(What is required): Lines containing the word "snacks" are to be copied from the data below.

[Collected data]
--

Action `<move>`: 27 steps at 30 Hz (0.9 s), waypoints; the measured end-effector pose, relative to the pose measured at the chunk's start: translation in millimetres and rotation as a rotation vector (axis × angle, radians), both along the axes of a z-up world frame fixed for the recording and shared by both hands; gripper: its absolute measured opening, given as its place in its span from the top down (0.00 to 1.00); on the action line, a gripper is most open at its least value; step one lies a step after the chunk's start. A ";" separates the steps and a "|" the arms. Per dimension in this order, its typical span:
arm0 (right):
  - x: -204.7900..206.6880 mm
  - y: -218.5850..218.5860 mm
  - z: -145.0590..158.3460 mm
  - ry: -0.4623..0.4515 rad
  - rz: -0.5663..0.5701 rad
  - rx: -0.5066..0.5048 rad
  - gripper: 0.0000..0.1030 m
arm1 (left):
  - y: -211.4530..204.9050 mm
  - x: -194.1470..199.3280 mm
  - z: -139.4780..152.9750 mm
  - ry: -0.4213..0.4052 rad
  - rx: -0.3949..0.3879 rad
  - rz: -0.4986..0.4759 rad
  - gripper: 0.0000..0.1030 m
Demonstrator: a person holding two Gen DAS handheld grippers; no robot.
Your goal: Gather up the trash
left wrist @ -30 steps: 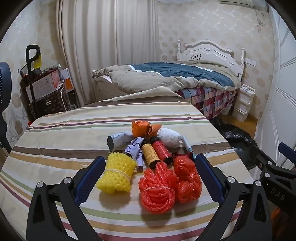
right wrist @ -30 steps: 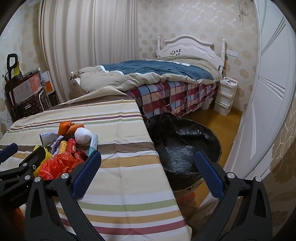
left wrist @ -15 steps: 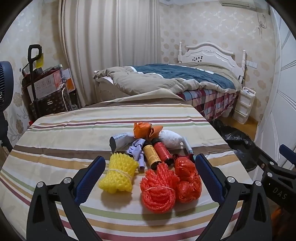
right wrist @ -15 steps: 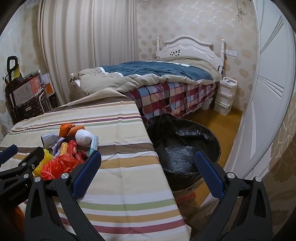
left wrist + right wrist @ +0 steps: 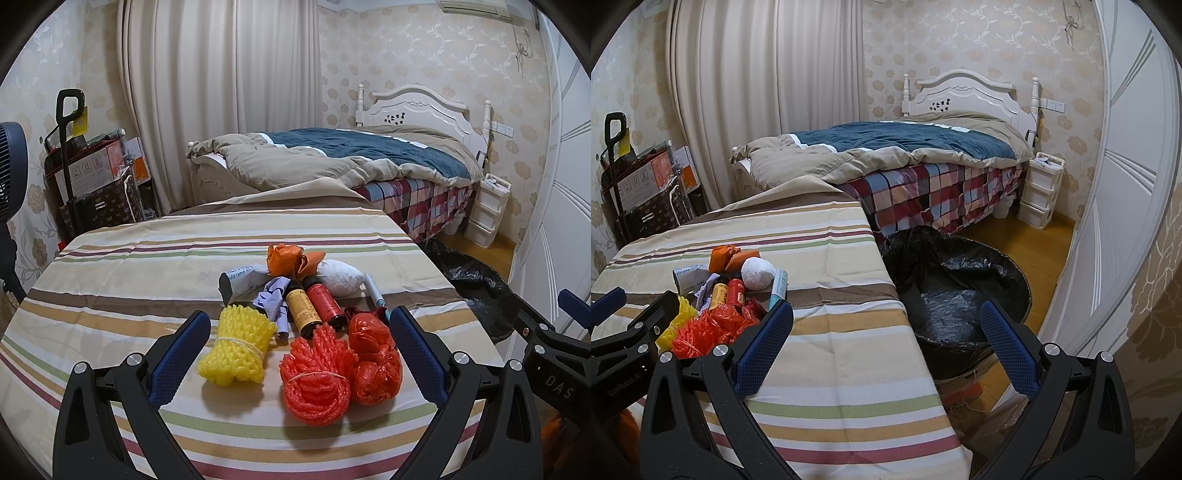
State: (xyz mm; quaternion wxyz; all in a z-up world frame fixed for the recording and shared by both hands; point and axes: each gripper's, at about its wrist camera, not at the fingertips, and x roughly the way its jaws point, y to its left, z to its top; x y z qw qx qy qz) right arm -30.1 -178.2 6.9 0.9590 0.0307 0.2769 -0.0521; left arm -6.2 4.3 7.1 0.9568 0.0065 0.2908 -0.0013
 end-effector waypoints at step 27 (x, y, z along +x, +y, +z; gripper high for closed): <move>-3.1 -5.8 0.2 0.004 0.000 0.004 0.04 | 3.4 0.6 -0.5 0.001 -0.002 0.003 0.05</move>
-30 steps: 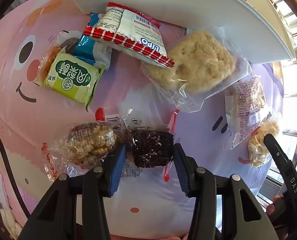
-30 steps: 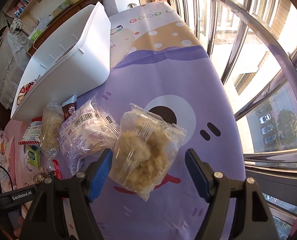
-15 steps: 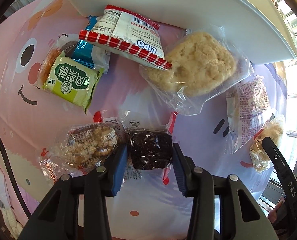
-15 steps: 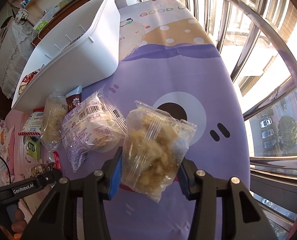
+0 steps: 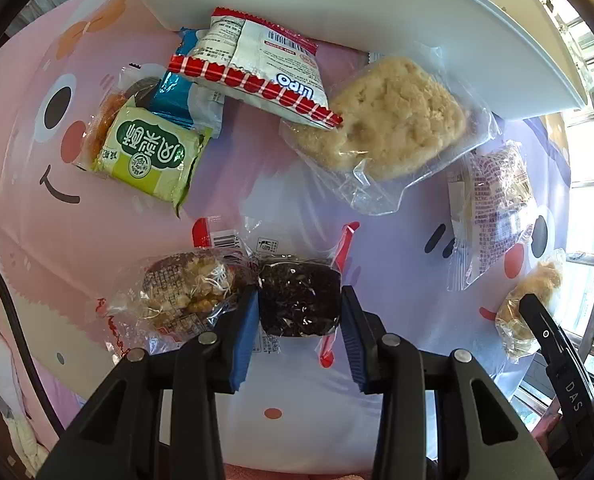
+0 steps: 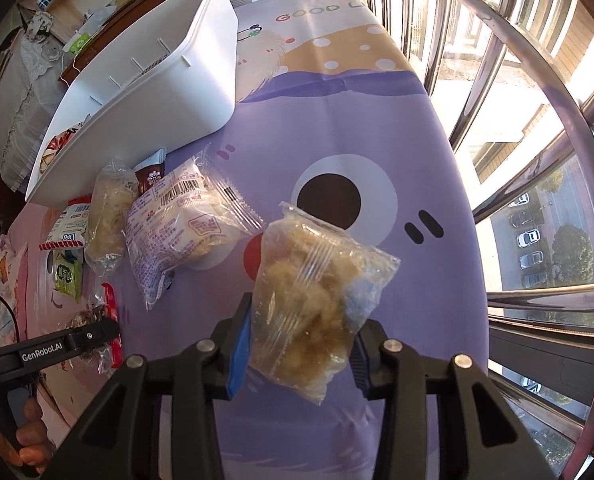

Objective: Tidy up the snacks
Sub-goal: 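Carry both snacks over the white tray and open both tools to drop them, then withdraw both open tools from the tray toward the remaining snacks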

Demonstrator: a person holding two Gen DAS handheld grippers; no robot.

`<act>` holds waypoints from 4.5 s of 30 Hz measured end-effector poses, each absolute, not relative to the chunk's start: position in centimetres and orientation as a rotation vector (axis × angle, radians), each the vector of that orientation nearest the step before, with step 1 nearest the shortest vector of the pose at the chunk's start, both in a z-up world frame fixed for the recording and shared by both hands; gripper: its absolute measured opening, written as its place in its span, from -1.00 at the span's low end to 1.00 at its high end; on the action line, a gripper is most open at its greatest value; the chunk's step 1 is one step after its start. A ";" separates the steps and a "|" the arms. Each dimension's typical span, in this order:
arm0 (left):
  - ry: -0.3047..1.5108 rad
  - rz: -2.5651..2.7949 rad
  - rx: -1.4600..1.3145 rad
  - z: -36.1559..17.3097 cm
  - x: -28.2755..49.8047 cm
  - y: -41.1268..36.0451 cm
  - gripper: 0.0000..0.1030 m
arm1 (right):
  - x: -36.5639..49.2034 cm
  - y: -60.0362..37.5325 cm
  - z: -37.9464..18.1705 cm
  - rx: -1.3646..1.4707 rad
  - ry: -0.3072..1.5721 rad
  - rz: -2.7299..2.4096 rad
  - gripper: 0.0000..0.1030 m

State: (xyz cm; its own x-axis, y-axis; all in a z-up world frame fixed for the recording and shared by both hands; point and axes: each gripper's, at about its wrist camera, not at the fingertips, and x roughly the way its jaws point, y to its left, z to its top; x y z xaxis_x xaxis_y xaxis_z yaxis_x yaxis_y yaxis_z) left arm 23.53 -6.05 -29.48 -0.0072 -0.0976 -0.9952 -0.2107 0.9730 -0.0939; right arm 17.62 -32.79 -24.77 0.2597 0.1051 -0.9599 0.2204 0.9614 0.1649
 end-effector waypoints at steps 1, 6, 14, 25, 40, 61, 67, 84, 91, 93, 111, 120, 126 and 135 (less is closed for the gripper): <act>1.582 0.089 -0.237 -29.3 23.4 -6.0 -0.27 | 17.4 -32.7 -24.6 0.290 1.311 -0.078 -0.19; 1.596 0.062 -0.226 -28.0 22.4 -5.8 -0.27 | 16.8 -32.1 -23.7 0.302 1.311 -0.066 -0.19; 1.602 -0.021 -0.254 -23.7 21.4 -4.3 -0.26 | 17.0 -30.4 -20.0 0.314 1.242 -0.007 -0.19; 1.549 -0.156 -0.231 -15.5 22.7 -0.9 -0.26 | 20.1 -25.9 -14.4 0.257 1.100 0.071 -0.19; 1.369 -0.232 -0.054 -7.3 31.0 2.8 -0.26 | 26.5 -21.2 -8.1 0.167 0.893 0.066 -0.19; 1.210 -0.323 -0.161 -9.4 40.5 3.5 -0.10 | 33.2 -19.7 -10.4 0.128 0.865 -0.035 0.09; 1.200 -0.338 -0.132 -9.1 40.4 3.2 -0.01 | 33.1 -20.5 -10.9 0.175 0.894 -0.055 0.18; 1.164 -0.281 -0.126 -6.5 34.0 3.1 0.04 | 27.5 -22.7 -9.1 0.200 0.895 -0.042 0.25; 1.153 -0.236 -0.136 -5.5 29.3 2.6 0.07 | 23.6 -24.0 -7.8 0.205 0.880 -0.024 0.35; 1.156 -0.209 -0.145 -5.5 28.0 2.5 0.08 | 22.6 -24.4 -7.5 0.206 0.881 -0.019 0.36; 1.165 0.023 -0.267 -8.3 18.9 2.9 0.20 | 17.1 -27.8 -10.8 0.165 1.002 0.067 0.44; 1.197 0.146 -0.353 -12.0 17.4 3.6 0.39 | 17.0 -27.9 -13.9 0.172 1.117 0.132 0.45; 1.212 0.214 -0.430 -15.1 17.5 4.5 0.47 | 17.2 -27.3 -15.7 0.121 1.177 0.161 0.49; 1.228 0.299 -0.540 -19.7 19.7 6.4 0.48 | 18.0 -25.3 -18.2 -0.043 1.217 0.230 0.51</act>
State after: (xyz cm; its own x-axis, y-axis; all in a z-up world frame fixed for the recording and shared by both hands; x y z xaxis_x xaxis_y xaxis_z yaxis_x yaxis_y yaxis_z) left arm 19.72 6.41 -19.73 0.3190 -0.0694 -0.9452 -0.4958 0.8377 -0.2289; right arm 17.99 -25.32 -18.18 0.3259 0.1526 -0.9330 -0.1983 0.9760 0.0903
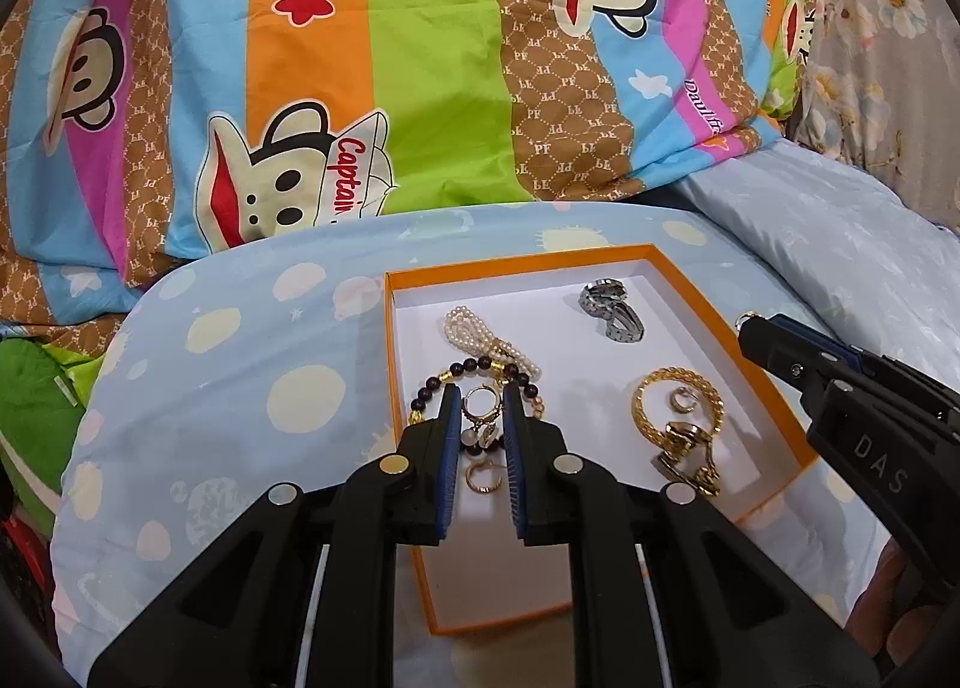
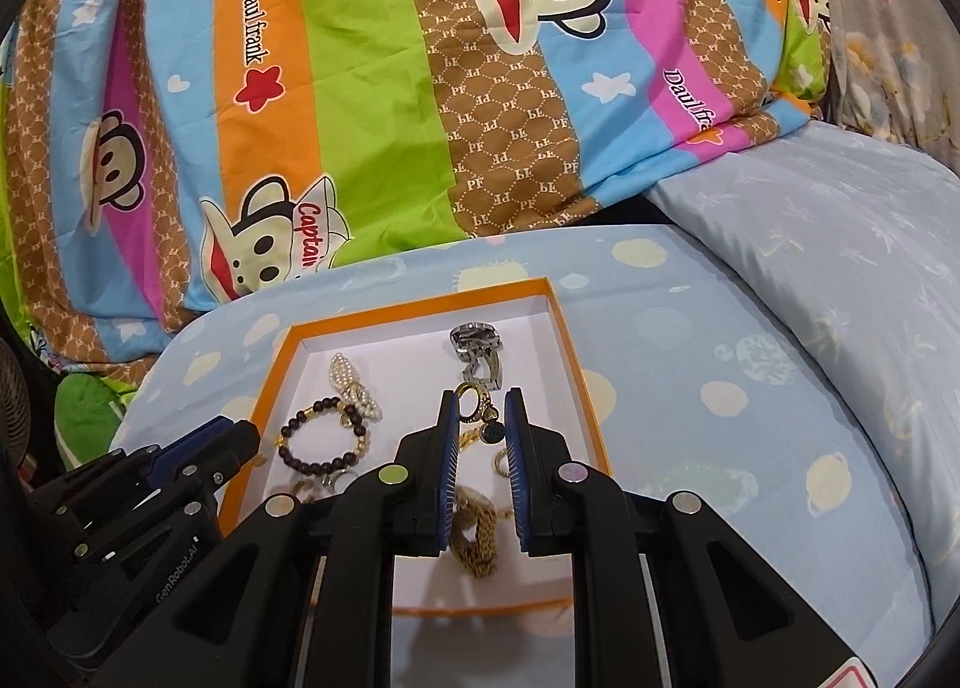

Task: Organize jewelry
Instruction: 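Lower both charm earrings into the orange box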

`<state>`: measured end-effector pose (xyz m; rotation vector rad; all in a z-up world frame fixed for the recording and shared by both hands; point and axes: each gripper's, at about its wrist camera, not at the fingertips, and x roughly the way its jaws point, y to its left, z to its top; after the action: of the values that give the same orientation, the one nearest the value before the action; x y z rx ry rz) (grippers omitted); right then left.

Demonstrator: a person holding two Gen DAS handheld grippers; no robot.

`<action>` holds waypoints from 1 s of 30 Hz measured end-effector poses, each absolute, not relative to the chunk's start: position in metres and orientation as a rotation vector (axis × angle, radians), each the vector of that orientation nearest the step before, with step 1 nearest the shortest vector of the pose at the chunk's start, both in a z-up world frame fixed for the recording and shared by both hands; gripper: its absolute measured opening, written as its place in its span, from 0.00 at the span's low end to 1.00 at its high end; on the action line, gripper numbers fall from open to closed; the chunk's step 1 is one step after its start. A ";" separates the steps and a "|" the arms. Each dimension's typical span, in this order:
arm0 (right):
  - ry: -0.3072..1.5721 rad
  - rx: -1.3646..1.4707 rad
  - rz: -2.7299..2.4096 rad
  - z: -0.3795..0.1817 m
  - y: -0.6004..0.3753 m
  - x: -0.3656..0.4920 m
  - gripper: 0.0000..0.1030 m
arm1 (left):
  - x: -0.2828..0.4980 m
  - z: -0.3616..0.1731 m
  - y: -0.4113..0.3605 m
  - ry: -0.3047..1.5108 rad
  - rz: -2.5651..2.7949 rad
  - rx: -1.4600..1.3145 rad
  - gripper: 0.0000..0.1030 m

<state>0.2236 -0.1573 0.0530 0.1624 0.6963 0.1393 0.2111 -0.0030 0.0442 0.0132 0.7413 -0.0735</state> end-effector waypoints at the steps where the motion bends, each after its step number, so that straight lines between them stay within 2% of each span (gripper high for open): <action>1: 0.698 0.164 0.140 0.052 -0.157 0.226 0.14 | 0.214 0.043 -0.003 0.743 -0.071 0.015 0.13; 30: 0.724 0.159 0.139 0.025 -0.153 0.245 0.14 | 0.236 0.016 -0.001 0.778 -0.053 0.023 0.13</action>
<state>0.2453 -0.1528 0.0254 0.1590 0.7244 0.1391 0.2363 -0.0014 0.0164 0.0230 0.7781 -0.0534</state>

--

(Solution):
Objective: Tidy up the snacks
Sub-goal: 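Carry both snacks over the white tray and open both tools to drop them, then withdraw both open tools from the tray toward the remaining snacks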

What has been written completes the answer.